20.3. La determinación del imputado y el "reconocimiento en rueda"

3.1. La determinación del imputado

A) Concepto y fundamento

Debido a la circunstancia de que el objeto del proceso penal viene integrado, no sólo por la existencia de un hecho punible, sino también por la de su presunto autor, se hace necesario en el proceso penal la determinación del imputado, como uno de los fines esenciales de la instrucción.

Se entiende por determinación del imputado el conjunto de actos de investigación dirigidos a averiguar quién sea el presunto autor de la comisión del hecho punible, para lo cual se hace necesario su individualización con respecto a los demás miembros de la comunidad social.

Dicha individualización puede obtenerse a través de diversos medios y no sólo mediante la diligencia de "reconocimiento en rueda", que es la única que contempla expresamente la LECrim en sus arts. 368 y ss, ya que nuestra LECrim no pudo contemplar siquiera los reconocimientos fotográficos.

Distinta a la determinación del imputado es la diligencia de identificación, mediante la cual de lo que se trata es de averiguar los datos de identidad del imputado.

Para dictar un Auto de procesamiento, de imputación o una requisitoria de búsqueda y captura e, incluso, para dictar una sentencia de condena, es suficiente la determinación, no siendo exigible la identificación.

3.2. La diligencia de "reconocimiento en rueda"

A) Concepto y naturaleza

Se entiende por "reconocimiento en rueda" el acto de investigación mediante el cual un testigo directo procede, ante el Juez de instrucción, a la determinación del imputado asistido de su Abogado, de entre un conjunto de personas, como autor del hecho punible, acreditando dicha individualización mediante declaración testifical, llamada a erigirse en acto de prueba preconstituida si se cumplen con todos los requisitos de la misma y, en especial, si el testigo ratifica dicho reconocimiento en el juicio oral.

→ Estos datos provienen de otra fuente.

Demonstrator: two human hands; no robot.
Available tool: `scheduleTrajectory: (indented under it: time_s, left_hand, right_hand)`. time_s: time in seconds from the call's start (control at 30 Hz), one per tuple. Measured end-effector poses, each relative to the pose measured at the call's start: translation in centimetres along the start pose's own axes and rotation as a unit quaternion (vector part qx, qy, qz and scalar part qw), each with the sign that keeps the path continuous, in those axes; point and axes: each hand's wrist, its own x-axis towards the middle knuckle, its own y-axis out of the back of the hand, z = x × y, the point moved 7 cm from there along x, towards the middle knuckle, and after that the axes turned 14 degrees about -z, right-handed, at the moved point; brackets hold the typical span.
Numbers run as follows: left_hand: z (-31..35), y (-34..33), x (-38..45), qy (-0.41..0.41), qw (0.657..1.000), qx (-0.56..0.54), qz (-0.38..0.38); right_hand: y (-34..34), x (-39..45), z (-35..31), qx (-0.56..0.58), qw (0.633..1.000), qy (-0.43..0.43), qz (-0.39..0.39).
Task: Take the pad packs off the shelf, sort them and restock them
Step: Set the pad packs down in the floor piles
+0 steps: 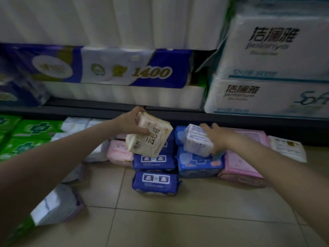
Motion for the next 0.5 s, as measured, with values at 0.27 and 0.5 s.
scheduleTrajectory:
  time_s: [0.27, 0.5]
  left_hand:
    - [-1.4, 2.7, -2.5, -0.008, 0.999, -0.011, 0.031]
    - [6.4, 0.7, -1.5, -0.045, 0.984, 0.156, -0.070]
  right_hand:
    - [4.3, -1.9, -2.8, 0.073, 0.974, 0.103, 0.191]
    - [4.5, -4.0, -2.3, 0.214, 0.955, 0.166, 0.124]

Hoy dicha diligencia puede practicarse mediante el reconocimiento fotográfico en la sede de la Comisaría de Policía o incluso mediante reconstrucciones de su fisonomía a través de los "retratos-robot".

B) El reconocimiento en rueda como acto de prueba preconstituida

Para la jurisprudencia, esta diligencia constituye un acto de prueba preconstituida. Ahora bien, para que esta diligencia pueda ser tomada en consideración por el órgano judicial decisor en orden a poder fundar una sentencia de condena, es necesario que se cumplan determinados presupuestos y requisitos, materiales y formales, propios de dichos actos de prueba instructora preconstituida.

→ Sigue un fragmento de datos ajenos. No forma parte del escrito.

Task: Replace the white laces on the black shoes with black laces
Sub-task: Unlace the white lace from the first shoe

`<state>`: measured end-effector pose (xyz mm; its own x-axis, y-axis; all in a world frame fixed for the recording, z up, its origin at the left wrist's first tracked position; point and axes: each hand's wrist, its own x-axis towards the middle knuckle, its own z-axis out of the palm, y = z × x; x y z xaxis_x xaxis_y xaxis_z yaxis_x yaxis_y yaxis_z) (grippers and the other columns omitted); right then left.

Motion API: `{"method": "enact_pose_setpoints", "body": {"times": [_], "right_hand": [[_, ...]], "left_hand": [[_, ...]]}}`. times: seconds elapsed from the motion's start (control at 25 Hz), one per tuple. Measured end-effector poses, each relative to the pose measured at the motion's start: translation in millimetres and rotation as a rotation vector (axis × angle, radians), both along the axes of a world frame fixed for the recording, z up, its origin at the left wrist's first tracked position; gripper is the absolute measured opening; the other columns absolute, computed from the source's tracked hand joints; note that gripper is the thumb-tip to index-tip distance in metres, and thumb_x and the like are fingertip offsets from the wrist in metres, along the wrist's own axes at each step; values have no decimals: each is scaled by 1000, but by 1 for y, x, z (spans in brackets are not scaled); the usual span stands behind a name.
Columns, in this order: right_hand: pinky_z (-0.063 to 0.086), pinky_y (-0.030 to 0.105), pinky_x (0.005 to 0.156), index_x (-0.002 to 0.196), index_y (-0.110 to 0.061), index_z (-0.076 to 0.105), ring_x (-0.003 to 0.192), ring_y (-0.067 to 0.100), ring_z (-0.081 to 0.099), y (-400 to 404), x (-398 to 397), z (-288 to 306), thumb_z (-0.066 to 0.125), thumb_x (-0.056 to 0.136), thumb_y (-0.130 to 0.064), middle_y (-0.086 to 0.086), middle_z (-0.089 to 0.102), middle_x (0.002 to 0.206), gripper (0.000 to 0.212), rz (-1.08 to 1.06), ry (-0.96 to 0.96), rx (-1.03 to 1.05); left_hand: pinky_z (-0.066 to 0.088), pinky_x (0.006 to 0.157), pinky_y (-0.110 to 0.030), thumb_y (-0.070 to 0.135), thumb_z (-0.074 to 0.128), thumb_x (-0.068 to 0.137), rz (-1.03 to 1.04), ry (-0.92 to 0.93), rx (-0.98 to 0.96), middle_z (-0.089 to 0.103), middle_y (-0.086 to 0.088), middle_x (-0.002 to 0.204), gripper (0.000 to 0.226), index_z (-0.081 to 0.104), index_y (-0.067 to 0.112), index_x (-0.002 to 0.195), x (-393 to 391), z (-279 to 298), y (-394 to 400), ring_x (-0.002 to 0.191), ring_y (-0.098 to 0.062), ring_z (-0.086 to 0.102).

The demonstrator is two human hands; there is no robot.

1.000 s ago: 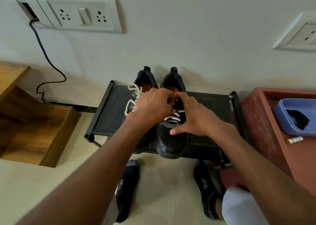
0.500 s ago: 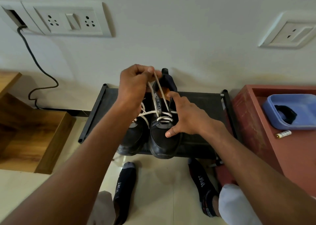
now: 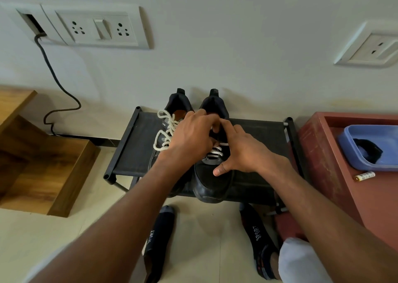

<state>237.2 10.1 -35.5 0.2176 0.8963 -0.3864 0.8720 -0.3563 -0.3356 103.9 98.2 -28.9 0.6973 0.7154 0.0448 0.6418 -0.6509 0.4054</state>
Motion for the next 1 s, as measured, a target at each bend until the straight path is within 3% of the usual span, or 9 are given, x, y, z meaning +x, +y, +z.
{"method": "enact_pose_setpoints", "body": {"times": [0.24, 0.44, 0.52, 0.6, 0.68, 0.76, 0.84, 0.92, 1.0], "right_hand": [[51, 61, 101, 149, -53, 3, 132, 37, 53, 0, 0, -1, 100, 54, -52, 4, 40, 146, 136, 4, 4, 8], [51, 62, 102, 150, -50, 5, 132, 37, 53, -1, -2, 1, 100, 55, -52, 5, 40, 147, 134, 9, -3, 10], [49, 63, 103, 150, -47, 6, 133, 37, 53, -2, -1, 3, 100, 55, -51, 5, 39, 152, 134, -2, 4, 8], [47, 63, 106, 146, -44, 9, 132, 37, 55, -3, 1, 4, 101, 55, -48, 4, 38, 156, 129, -23, 39, 7], [45, 64, 107, 140, -44, 12, 129, 36, 56, -4, 2, 6, 102, 57, -44, 3, 38, 156, 122, -29, 73, 7], [45, 64, 107, 138, -44, 12, 129, 36, 56, -3, 1, 6, 101, 58, -42, 4, 38, 156, 120, -20, 85, 8], [45, 65, 106, 139, -43, 13, 128, 37, 57, -3, -1, 6, 102, 57, -41, 4, 39, 155, 120, -19, 80, 15], [46, 64, 106, 140, -42, 14, 127, 36, 57, -3, -2, 5, 102, 56, -42, 4, 39, 153, 122, -16, 80, 19], [47, 63, 106, 143, -44, 12, 128, 36, 56, -3, -2, 3, 102, 55, -43, 4, 39, 154, 126, -26, 72, 25]], "left_hand": [[42, 89, -38, 28, 77, 90, 27, 139, 112, 54, 2, 103, 12, 77, 32, 101, -3, 11, -2, 107, -25, 51], [32, 102, -42, 36, 74, 91, 60, 267, 208, 49, 3, 112, 20, 77, 34, 111, 5, 12, -6, 116, -25, 44], [30, 106, -44, 35, 76, 88, 97, 165, 165, 49, 6, 110, 12, 80, 34, 100, 4, 13, -2, 115, -22, 46], [42, 105, -43, 24, 75, 84, 200, -101, 44, 62, 10, 102, 8, 79, 32, 85, -2, 27, 7, 103, -14, 58], [60, 77, -32, 9, 72, 86, 364, -512, -141, 71, 8, 88, 15, 76, 23, 81, -16, 45, 23, 76, -3, 68], [61, 66, -25, 3, 69, 94, 434, -791, -367, 77, 0, 92, 9, 70, 9, 88, -29, 57, 27, 75, -4, 73], [64, 74, -43, 2, 59, 102, 363, -914, -629, 80, -5, 97, 9, 62, 5, 94, -28, 60, 18, 89, -26, 77], [59, 65, -35, 7, 51, 107, 302, -941, -824, 76, -7, 89, 8, 56, 4, 102, -15, 54, 10, 82, -27, 76], [52, 60, -28, 17, 56, 106, 249, -734, -666, 70, -2, 83, 9, 59, 9, 106, -2, 42, 9, 72, -16, 69]]}}
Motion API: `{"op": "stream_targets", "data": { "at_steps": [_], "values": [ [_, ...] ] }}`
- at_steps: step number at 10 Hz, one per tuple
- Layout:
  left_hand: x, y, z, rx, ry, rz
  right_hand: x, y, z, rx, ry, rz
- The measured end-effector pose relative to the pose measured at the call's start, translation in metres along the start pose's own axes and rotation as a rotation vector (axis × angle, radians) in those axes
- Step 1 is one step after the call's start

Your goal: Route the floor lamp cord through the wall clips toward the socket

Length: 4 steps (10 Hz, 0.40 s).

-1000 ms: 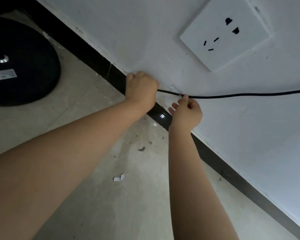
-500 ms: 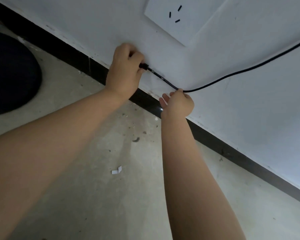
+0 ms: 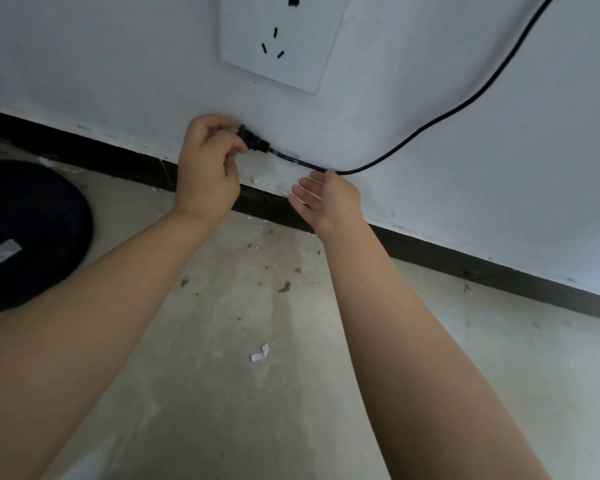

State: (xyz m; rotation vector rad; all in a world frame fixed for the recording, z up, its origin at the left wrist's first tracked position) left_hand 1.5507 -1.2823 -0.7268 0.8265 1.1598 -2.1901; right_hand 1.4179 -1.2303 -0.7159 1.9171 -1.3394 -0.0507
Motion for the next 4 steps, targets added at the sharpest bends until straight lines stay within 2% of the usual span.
{"op": "stream_targets", "data": {
  "at_steps": [2,4],
  "values": [
    [0.002,-0.003,-0.006,-0.009,0.043,0.049,-0.007,0.001,-0.004,0.069,0.068,-0.212],
    [0.001,-0.009,-0.012,0.005,0.054,0.076,-0.015,0.002,-0.011,0.049,0.070,-0.448]
  ]
}}
Point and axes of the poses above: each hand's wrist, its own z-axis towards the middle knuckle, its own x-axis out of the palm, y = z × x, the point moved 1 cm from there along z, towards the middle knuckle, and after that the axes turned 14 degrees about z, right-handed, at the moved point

a)Presupuesto: existencia de un imputado

El primer requisito previo que ha de observar esta diligencia es la existencia de una persona, que haya sido imputada, al menos, por alguna de las partes acusadoras.

b)Requisitos materiales: la posibilidad de contradicción y la intervención judicial

Se deduce de la naturaleza de este acto de prueba preconstituida, la cual exige la posibilidad de contradicción.

Ha de intervenir también necesariamente el Letrado de la Administración de Justicia, quien, levantará acta de constancia en la que se consignará el reconocimiento efectuado con todas sus circunstancias e identificación de todas las personas integrantes del grupo.

c)Requisitos formales

Pero, no obstante el cumplimiento de todas estas prevenciones, todavía esta diligencia no se erige en acto de prueba, si el sujeto activo de la misma, esto es, el testigo directo del hecho punible, no efectúa idéntico reconocimiento del imputado en el juicio oral.

C) Procedimiento

El procedimiento de esta diligencia se describe, minuciosamente en los arts. 369 a 372, cuyo incumplimiento de alguno de sus requisitos, distintos a los anteriormente mencionados, no puede, como regla general, fundamentar una pretensión constitucional de amparo, sin perjuicio de que se haga valer ante el Tribunal Supremo mediante la casación por quebrantamiento de forma.